During the Precambrian New Jersey was covered in seawater. The activities of contemporary local bacteria formed stromatolites in those waters. During the Cambrian period of Paleozoic era New Jersey was still inundated by seawater. Cambrian life left behind few fossils in New Jersey. Among the Cambrian fossils that are present were brachiopods and trilobites. Stromatolites continued to form in the local area. During the ensuing Ordovician period the seas deepened. Like the Cambrian, Ordovician life also left little evidence for paleontologists to interpret in New Jersey. Ordovician fossils include corals, sponges, and trilobites. Northern New Jersey was home to a river system during the Silurian.
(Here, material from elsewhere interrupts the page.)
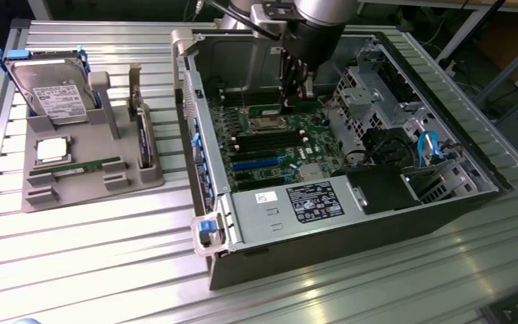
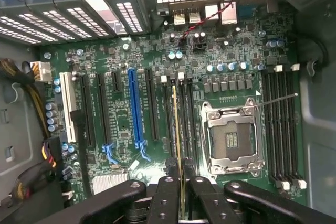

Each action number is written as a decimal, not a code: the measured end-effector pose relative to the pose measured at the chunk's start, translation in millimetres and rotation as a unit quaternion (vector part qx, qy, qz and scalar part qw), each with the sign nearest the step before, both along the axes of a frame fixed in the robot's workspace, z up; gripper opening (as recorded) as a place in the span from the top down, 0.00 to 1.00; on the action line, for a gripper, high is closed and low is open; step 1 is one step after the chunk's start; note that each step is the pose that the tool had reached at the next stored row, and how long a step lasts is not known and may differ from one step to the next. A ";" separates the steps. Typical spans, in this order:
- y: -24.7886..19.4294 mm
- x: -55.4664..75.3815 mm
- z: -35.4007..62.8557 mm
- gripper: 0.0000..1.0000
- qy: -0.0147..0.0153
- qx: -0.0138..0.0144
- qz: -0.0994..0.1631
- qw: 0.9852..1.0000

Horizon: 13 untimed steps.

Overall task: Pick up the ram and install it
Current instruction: 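Insert the ram into the slot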

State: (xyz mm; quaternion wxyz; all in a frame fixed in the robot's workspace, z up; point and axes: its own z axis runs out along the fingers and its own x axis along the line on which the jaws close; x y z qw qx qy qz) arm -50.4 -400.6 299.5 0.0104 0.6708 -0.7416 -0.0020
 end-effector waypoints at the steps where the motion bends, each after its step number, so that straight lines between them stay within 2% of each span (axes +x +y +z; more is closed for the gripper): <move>1: 0.0 0.0 -3.1 0.86 0.000 0.000 0.000 1.000; 3: 0.0 0.0 -11.6 0.86 0.000 0.000 0.000 1.000; 7: 0.0 0.0 -20.8 0.86 0.000 0.000 0.000 1.000; 13: 0.0 -0.8 -21.8 0.86 0.000 0.000 0.003 1.000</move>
As time went on local sea levels rose and fell so the area alternated between a riverside or marine environment. In contrast to the Ordovician, Silurian fossils were preserved in abundance near Clinton. During the Late Silurian the area remained submerged by the shallow sea through the Devonian. The local sea was inhabited by creatures like brachiopods, bryozoans, corals, and crinoids. Local sediments were being eroded away rather than deposited from the Carboniferous to the Permian, so there are no rocks of this age in which fossils could have been preserved.

During the Triassic, New Jersey was experiencing geologic upheaval caused by the breakup of Pangaea. Rifts formed in the state as the supercontinent was being disassembled. Water filled these rifts and created large lakes. Local reptiles would sometimes be preserved in the sediments of these lakes. During the Triassic, local dinosaurs left behind footprints that would later fossilize. Other Triassic life included the coelacanth Diplurus, which fossilized by the hundreds, and the crustacean Cyzicus, which also left behind abundant fossils. Cycads were significant members of the state's fossil flora. In the Jurassic, Pangaea was still breaking up. Lava flows formed in New Jersey during the Jurassic. Local dinosaurs left behind footprints that would later fossilize.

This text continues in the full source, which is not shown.